I swear, it sounded like 50,000 people were laughing. That struck me as funnier than the joke itself, so I found it easy to crack up. Probably saved me another swat.
“Ah, see?” the bay laurel said. “The guy does have a sense of humor. Here’s another one—”
“Wait, let me say something,” I interrupted.
“Okay, but make it good.”
Jeez! Anyway, a short stay in Funnyville seemed the order of the day. “I just wanted you to point me in the direction of a mountain, or a steep hill, or even a deep rift in the ground.”
The other bay laurel and some of the hollyhocks started laughing their…leaves off, but the white lupine said, “That’s not funny,” and it whapped me on the other butt cheek.
“Ow! Stop that, or I’ll overwater you!”
The first bay laurel shook its…branches and said, “The lupine is correct. Now, perhaps if you had said, ‘a mountain, a steep hill, and a deep rift walk into a bar,’ then perhaps—”
“I’m outta here,” I announced, and I dodged a few more whaps from other white lupines as I shuffled through a sort of herbaceous gauntlet.
“Don’t go away mad, just go away,” an unidentified plant warbled.
“What’s red and bad for your teeth?” the first bay laurel (I think) called out after me. “A brick!”
Just like an old vaudevillian, I left ’em laughing. Jeez, what was this place, the Garden of a Thousand Bad Jokes?
After a number of similar encounters as Jack rides through the Garden of a Thousand Bad Jokes, he comes across some rather odd- looking plants:
The combined power of fifty old laugh tracks propelled me past the flower fields, and once again I rode between rows of what could’ve been mistaken for a cornfield. No sausages this time; each stalk contained a bunch of what I first thought were round, light tan buds or something, each about the size of a golf ball. Curiosity drew me over to one of the stalks, where I bent over for a closer look.
Nope, not golf balls…they were matzoh balls. Oy!
“A study was done to learn why Jewish women liked Chinese food so much.”
A female voice; well, at least I was ready this time. “And did they learn why Jewish women liked Chinese food so much?”
“The study revealed that it is because Won Ton spelled backwards is Not Now!”
I cracked up; so did a whole lot of matzoh balls. Never heard that one before.
“A car hit an elderly Jewish man. The paramedic asked him, ‘Are you comfortable?’ The man said, ‘I make a good living.’”

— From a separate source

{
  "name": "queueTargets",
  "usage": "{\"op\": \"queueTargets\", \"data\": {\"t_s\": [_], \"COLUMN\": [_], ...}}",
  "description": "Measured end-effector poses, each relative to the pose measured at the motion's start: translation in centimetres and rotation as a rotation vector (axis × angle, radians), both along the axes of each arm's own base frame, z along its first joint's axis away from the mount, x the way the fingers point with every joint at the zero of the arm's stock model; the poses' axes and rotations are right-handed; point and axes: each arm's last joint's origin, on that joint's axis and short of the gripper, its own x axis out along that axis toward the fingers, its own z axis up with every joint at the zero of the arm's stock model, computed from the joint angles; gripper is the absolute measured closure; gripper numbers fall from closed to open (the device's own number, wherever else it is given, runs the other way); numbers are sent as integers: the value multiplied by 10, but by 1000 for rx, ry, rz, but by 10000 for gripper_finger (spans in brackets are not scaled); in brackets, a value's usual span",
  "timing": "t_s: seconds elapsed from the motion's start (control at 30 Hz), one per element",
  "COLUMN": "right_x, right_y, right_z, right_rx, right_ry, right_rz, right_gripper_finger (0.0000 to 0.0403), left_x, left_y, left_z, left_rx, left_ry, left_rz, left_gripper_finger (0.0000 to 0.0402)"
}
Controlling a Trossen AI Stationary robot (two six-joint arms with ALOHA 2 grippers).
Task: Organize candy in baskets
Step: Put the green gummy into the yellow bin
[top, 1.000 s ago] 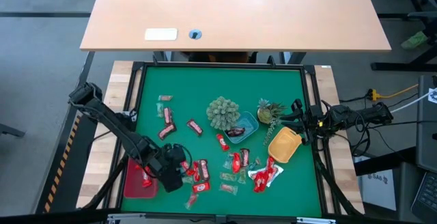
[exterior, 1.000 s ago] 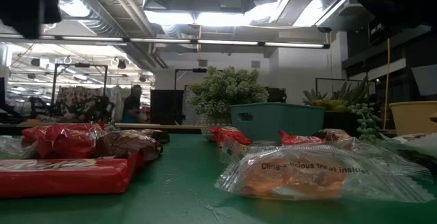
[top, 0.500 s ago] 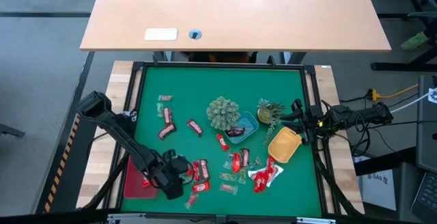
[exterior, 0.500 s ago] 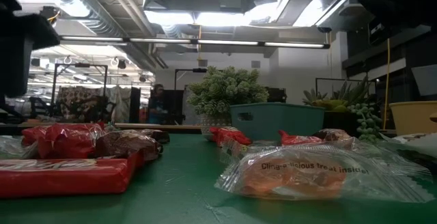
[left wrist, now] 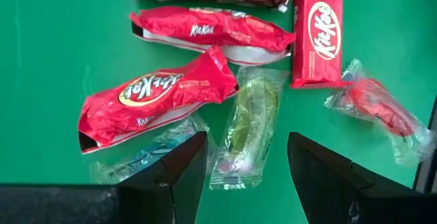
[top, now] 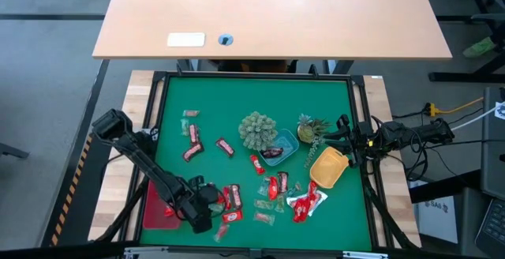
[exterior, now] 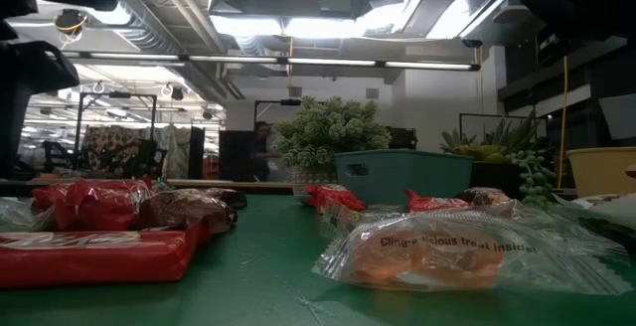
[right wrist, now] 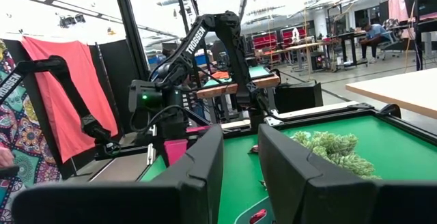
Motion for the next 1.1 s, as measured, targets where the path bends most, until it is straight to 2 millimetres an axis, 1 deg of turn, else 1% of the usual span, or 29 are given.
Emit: {"op": "queueTargets", "data": {"t_s": [0.2,0.4,0.5,0.67,0.77,0.97,1.1], "right_x": [0,0,0,0,0,0,0], "right_y": [0,0,0,0,0,0,0], "right_z": [0,-1,-1,-1,-1,-1,-1], "right_rx": [0,-1,-2,-2,-2,-2,-2], "right_ry": [1,5,9,9,8,9,8], "right_rz": [0,0,0,0,0,0,0], "right_gripper_finger": [308,308,308,308,308,308,308], "left_x": [0,-3,-2,0,1,1,1], "left_y": [-3,-12,-13,-12,-12,-12,-12], "left_z": [-5,-23,-31,-33,-33,-33,-33], "left_rx": [33,52,69,80,80,77,68], "left_ry": [-18,29,41,38,38,38,39], "left_rz": [2,-29,-28,-20,-19,-17,-17], "left_gripper_finger": [205,205,205,206,217,256,268]}}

More chortling. A male voice then said, “I just got back from a pleasure trip. I took my mother-in-law to the airport.”
Oy, were they in hysterics! The same voice said, “What’s the difference between a Rottweiler and a Jewish mother?”

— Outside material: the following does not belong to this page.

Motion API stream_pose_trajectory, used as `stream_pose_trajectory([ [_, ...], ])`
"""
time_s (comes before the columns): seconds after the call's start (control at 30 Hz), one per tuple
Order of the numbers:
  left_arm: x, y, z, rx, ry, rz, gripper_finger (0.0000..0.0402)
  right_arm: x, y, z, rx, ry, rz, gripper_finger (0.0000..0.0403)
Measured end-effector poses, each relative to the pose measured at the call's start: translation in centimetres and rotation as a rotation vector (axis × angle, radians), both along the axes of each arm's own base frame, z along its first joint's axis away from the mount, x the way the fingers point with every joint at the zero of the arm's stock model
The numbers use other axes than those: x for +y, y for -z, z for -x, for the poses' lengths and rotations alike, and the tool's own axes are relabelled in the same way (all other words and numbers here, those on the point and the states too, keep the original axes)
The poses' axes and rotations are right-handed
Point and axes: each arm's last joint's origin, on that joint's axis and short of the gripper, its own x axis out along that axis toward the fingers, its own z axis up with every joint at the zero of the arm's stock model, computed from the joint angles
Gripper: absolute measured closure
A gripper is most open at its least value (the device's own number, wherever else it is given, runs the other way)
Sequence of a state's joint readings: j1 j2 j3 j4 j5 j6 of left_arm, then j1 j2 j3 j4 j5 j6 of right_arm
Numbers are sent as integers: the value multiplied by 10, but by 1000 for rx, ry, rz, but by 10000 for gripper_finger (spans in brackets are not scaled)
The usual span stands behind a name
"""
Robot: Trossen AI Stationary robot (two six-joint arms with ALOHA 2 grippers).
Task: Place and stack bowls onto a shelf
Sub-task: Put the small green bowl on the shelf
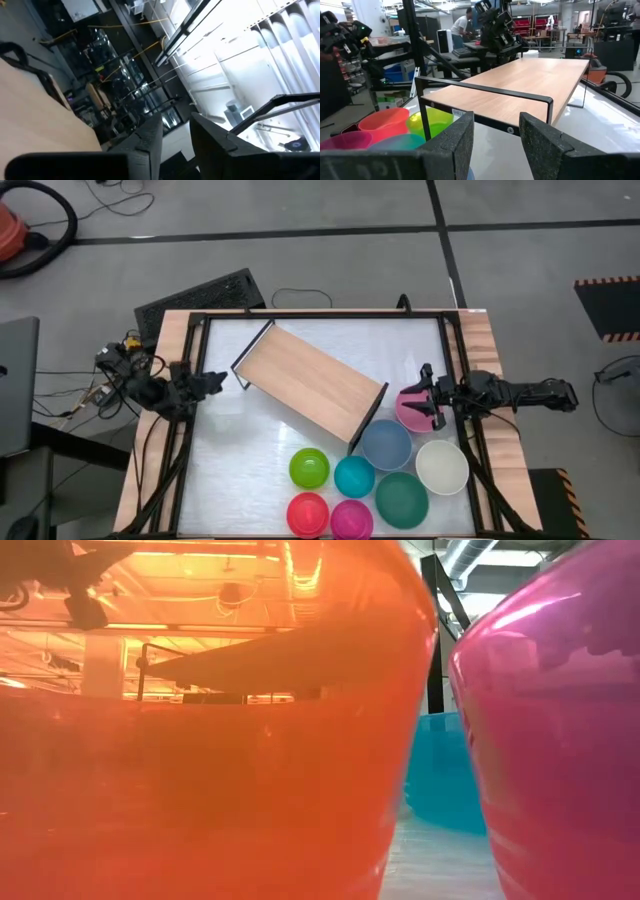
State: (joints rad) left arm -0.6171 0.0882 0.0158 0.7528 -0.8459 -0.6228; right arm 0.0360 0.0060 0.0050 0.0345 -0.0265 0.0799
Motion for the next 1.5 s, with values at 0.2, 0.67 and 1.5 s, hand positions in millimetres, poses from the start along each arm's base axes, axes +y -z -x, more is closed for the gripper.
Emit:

“Do tell,” I replied, “what is the difference between a Rottweiler and a Jewish mother?”
“Eventually, the Rottweiler lets go! And why do Jewish mothers make great parole officers?”

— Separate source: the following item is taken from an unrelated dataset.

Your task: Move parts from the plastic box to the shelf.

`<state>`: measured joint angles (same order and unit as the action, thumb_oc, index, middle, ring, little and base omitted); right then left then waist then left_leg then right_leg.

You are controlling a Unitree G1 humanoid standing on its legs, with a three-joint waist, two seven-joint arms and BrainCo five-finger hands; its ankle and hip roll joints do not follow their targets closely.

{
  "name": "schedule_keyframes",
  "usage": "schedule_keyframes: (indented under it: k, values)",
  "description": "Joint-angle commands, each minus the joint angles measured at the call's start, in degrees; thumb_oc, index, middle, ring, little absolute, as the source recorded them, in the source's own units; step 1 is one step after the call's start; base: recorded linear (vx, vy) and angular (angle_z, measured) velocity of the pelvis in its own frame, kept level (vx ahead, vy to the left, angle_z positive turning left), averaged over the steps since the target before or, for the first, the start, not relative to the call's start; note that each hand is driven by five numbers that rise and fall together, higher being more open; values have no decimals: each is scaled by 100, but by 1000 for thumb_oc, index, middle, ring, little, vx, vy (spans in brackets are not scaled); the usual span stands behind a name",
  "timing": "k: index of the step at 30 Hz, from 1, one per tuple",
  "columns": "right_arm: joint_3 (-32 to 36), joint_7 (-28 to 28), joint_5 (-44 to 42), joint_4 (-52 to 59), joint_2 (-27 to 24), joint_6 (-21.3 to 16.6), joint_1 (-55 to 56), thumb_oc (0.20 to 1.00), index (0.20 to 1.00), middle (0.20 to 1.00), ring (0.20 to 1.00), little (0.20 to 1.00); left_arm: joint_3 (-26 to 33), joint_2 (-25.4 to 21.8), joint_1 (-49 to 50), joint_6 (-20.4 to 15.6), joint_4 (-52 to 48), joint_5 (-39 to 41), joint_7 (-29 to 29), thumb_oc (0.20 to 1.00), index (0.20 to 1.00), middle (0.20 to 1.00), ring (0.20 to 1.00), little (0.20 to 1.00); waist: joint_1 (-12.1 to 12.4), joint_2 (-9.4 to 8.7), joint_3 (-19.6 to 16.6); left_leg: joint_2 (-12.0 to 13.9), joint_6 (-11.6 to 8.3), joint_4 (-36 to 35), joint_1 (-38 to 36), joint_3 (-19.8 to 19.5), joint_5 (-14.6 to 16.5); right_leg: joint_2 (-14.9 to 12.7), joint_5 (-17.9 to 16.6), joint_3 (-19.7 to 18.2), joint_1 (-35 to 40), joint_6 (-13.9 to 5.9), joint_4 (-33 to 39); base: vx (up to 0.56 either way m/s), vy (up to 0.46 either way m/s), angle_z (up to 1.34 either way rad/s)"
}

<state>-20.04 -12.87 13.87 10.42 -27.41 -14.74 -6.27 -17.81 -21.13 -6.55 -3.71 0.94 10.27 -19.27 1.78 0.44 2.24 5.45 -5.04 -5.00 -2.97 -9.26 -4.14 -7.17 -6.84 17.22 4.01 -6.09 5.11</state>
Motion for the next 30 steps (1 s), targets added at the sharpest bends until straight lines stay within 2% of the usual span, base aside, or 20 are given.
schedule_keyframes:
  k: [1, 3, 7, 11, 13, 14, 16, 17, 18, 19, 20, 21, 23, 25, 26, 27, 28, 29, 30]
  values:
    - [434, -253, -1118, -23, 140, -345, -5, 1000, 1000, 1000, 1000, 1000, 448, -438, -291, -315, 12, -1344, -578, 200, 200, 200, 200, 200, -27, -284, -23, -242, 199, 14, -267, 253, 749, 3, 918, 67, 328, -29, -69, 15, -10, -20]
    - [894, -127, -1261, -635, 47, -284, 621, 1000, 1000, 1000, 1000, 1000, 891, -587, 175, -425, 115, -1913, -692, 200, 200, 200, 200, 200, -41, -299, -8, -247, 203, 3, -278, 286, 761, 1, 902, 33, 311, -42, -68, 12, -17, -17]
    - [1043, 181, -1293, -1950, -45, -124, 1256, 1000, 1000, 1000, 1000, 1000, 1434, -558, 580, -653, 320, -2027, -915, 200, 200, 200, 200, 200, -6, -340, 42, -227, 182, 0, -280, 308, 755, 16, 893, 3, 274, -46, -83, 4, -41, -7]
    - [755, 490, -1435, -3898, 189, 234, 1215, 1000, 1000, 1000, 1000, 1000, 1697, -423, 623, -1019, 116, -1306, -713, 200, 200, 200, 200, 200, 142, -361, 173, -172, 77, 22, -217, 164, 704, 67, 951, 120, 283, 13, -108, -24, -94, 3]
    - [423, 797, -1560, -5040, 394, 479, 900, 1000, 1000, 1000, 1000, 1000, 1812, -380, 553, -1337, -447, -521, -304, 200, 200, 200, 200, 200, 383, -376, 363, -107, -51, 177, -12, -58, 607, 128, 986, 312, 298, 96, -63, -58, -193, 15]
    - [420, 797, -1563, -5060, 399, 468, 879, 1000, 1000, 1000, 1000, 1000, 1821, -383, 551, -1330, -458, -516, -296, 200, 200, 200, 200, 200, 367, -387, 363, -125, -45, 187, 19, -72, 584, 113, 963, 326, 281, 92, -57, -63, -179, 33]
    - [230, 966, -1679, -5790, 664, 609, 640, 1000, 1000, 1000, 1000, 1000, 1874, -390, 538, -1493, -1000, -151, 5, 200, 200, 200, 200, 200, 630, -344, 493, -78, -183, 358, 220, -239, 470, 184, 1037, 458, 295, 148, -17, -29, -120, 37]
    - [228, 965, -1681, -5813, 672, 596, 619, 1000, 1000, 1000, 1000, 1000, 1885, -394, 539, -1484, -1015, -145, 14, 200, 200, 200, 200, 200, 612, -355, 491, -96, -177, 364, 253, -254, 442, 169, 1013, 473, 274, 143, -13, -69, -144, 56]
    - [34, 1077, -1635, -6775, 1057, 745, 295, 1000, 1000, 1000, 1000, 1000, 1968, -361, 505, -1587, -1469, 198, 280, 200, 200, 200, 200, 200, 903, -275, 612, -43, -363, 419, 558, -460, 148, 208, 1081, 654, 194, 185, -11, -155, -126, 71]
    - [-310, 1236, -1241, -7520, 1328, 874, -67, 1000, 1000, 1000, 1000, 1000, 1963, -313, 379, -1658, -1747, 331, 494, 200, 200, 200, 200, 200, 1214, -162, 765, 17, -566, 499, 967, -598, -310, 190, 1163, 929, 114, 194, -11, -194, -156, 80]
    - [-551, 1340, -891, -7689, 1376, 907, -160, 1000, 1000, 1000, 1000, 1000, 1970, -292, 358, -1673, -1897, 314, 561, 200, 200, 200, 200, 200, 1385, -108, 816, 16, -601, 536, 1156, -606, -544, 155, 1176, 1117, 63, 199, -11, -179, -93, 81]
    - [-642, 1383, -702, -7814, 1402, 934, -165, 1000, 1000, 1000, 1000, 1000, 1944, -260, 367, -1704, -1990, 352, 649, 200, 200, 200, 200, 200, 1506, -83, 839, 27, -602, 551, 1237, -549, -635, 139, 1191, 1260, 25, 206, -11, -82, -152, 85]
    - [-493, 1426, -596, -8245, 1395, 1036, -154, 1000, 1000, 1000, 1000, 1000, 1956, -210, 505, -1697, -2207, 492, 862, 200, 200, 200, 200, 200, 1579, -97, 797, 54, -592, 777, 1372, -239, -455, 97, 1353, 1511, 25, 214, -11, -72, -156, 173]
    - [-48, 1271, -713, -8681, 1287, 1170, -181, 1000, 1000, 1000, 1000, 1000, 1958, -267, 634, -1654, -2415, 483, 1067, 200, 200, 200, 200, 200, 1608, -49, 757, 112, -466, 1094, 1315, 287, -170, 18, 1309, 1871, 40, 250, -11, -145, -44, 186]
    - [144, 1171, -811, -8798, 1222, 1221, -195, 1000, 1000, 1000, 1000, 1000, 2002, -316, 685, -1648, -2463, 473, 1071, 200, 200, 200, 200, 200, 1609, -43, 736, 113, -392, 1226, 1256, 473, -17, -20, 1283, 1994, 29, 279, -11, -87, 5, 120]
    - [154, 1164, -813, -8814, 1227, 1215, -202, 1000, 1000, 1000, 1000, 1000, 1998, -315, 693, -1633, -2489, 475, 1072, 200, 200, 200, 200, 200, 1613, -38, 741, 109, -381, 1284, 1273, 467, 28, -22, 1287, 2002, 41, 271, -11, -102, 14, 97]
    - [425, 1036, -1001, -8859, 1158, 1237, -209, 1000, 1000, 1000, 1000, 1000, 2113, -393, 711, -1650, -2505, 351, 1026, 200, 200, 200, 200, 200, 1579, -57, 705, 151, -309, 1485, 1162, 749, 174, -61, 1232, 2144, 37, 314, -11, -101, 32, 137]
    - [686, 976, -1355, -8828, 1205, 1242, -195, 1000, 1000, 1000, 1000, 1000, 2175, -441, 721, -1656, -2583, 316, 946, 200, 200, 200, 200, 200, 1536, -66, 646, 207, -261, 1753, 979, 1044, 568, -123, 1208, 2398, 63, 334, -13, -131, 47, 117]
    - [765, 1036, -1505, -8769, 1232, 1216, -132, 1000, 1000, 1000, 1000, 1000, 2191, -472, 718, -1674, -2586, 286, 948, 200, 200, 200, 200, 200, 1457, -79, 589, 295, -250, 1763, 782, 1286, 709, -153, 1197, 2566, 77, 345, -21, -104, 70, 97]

Say what! “I don’t know, why do Jewish mothers make great parole officers?”
“Because they never let anyone finish a sentence!”
Laughter and oys galore, and the best part: nothing sticky, smelly, disgusting, or painful was being tossed my way.
“There’s a big controversy on the Jewish view of when life begins.” A female voice again. “In the Jewish tradition, the fetus is not considered viable until it graduates from medical school!”
Okay, that one really cracked me up. The same voice then said, “One last thought. A history of every Jewish holiday, in nine words: They tried to kill us, we won, let’s eat!”
The loudest response yet…for about ten seconds, and then silence, like the power button had been pushed. The matzoh balls were done.
When you’re writing comedy, satire, or the like, try not to end the book on a downer. Readers will not appreciate it.